2nd, devise the weight computing formula currently crawling efficiency based on each reptile node, can preferably reflect each reptile The present situation of node is so that the scheduling strategy based on this weights being capable of load balancing.

3rd, devise the dispatching algorithm based on weighted round robin algorithm, mainly step-length be have modified according to experimental result so that This dispatching algorithm coordinates each reptile node weights computing formula proposed by the present invention, and whole crawler system can be allowed to realize well Load balancing.

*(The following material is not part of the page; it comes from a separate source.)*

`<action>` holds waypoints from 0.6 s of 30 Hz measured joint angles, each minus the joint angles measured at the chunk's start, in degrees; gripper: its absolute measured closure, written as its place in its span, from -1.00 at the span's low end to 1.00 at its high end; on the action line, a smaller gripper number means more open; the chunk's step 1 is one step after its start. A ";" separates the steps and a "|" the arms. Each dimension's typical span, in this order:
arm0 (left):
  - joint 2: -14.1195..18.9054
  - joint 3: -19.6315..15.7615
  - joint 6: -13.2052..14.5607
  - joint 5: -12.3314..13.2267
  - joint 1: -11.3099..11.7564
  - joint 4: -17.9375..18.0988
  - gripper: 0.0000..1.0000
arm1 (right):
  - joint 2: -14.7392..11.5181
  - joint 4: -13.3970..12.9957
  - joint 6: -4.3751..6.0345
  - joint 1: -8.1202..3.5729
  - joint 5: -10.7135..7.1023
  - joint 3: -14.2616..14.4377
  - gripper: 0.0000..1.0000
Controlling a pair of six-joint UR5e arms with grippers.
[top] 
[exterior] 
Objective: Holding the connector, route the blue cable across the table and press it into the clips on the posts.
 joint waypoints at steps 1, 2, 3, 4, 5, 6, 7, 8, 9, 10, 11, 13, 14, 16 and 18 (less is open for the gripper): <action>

4th, fault recovering mechanism can allow crawler system have suitable fault-tolerance so that the stability of whole system is good Good.

Claims

1. a kind of distributed reptile method for scheduling task based on weighted round robin algorithm is it is characterised in that walk according to following successively Rapid enforcement:

1) different according to scale, web crawlers is divided into unit multithreading, isomorphism are centralized, isomery is centralized, small distributed With large-scale distributed five class reptiles, for the reptile task scheduling of small distributed, small distributed reptile refers to each node It is distributed deployment, be deployed among a little physical region；

2) master-slave architecture deployment, that is, main controlled node and several distributed deployments and can and the climbing of main controlled node intercommunication Worm node is it is ensured that all reptile nodes can be connected to the Internet；Main controlled node is responsible for the traffic control of reptile task, treats for one Which reptile node the url crawling should distribute to completes, and duplicate removal work, will return one of reptile node Central new url to be crawled after the exterior chain duplicate removal that url obtains；Reptile node is then responsible for specific reptile work, to each Main controlled node is distributed to its url and is removed to crawl its whole html on the Internet, and parses the exterior chain comprising in this page, These information are returned to main controlled node；

3) when reptile node First Contact Connections are to main controlled node, main controlled node gives its empirical value as initial weight；

4) main controlled node, according to the dispatching algorithm based on weighted round robin, is constantly selected a reptile node, one is waited to crawl Url task distribute to it；This dispatching algorithm, that is, arrange current scheduling weights, when it is kept to non-positive number again just Begin to turn to the maximum of currently all node weights, then each node is inquired successively, see its weights whether not less than current Scheduling weights, if then being dispatched, after the inquiry of all nodes finishes, a step-length that current scheduling weights subtract certainly, then start Each node is inquired successively, so constantly reciprocal；And the weight computing side that described dispatching algorithm then sets according to this method Its step size settings is 4 by method and many experiments；

5) when reptile node has crawled a url task, return result to main controlled node, main controlled node is appointed according to nearest The weight calculation method of business deadline and the number of tasks not completed updates the weights of this reptile node；

6) when the weights of a reptile node are reduced to zero with the increase of number of tasks, main controlled node will be no longer allocated to it Business, when its weights revert to positive number again, just can retrieve distribution；

7) url is constantly distributed to reptile node by so main controlled node, reptile node then constantly url is crawled obtain its html and Exterior chain returns to main controlled node, and main controlled node is redistributed away after exterior chain duplicate removal again；According to the practical situation of the Internet, this Sample whole system will be gone down in endless operation, constantly crawls and obtains new webpage, until manually according to practical situation handss Dynamic stopping；

8) have fault recovering mechanism, main controlled node can detect the abnormal conditions of reptile node, and by its weights zero setting.